Start of Provided records

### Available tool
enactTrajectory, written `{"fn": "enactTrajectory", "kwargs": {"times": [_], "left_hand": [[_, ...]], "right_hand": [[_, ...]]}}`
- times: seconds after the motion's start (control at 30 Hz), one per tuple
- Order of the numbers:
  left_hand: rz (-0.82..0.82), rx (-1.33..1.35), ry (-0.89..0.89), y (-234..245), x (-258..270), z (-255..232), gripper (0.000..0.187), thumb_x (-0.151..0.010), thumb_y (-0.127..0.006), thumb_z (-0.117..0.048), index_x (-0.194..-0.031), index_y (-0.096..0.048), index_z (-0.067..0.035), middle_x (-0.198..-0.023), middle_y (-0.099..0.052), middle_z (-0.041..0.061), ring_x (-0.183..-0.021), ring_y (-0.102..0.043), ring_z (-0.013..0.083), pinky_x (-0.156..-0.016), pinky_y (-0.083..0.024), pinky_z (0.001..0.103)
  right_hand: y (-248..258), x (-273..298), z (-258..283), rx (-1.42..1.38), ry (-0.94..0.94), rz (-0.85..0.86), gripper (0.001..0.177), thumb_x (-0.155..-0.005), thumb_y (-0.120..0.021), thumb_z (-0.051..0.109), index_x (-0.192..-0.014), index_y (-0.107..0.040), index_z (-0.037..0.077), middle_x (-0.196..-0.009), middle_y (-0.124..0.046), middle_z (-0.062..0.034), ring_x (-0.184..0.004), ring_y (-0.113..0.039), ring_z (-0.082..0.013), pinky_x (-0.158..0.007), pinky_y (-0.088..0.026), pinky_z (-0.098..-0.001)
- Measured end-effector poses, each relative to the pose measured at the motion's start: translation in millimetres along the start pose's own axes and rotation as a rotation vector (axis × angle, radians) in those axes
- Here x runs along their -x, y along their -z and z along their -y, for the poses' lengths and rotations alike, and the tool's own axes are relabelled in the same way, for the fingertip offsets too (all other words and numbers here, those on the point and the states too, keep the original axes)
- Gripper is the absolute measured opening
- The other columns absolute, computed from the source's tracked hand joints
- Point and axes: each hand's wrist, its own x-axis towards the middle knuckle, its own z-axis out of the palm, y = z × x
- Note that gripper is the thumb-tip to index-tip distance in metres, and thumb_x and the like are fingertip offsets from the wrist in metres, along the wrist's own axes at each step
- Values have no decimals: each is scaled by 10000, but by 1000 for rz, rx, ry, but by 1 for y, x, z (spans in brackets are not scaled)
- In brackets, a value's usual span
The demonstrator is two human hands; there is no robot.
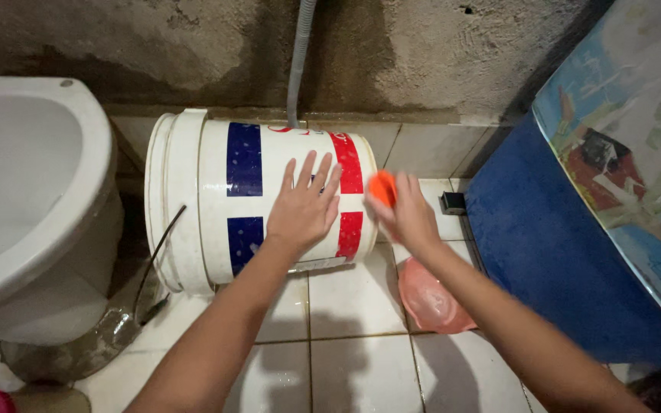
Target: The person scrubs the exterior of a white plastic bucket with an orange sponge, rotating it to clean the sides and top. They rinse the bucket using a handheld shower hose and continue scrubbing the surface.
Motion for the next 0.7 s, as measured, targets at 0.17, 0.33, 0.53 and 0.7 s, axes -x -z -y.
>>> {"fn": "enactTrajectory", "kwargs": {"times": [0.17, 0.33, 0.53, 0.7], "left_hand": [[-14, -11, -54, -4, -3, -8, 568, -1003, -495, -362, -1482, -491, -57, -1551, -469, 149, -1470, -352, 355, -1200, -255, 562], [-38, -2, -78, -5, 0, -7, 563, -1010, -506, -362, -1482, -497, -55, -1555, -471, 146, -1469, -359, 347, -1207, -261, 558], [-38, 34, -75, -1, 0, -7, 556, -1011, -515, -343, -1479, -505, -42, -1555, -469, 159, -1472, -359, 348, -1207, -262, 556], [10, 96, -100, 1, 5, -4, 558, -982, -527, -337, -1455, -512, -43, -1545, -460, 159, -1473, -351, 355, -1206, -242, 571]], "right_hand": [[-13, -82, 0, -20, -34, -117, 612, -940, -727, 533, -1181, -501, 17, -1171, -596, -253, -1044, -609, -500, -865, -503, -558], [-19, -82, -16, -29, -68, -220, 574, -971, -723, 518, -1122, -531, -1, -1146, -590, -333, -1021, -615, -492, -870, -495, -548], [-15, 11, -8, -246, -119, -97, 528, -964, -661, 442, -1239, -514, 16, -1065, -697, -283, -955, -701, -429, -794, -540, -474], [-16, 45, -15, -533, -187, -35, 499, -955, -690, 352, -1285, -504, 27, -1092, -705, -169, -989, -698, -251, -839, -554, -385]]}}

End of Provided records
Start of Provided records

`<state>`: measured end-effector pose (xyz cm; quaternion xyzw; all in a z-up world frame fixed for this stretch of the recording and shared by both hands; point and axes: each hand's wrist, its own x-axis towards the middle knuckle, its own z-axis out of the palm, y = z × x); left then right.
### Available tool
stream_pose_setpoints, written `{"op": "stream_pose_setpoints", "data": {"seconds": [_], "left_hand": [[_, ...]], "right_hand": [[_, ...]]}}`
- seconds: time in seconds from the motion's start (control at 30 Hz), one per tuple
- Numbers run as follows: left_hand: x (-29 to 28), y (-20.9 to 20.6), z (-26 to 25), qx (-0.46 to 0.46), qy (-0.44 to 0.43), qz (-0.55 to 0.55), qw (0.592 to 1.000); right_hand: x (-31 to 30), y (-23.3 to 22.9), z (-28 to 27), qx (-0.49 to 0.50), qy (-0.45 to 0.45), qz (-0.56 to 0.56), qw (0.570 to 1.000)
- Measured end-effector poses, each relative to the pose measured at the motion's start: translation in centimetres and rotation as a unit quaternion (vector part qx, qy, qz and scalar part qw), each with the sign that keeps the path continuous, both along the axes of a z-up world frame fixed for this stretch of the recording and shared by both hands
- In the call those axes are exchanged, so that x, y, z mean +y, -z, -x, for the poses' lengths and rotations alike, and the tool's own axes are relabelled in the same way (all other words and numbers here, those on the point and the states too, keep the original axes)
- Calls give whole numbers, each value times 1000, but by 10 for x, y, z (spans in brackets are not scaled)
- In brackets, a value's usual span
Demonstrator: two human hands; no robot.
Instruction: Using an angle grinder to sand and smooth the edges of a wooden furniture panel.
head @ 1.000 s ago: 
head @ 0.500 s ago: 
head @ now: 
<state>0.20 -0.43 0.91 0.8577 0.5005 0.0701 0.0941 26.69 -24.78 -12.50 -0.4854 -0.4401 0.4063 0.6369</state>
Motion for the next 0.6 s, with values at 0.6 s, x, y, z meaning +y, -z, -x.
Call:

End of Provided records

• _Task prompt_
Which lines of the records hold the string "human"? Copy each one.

• _Problem solution_
The demonstrator is two human hands; there is no robot.
Demonstrator: two human hands; no robot.

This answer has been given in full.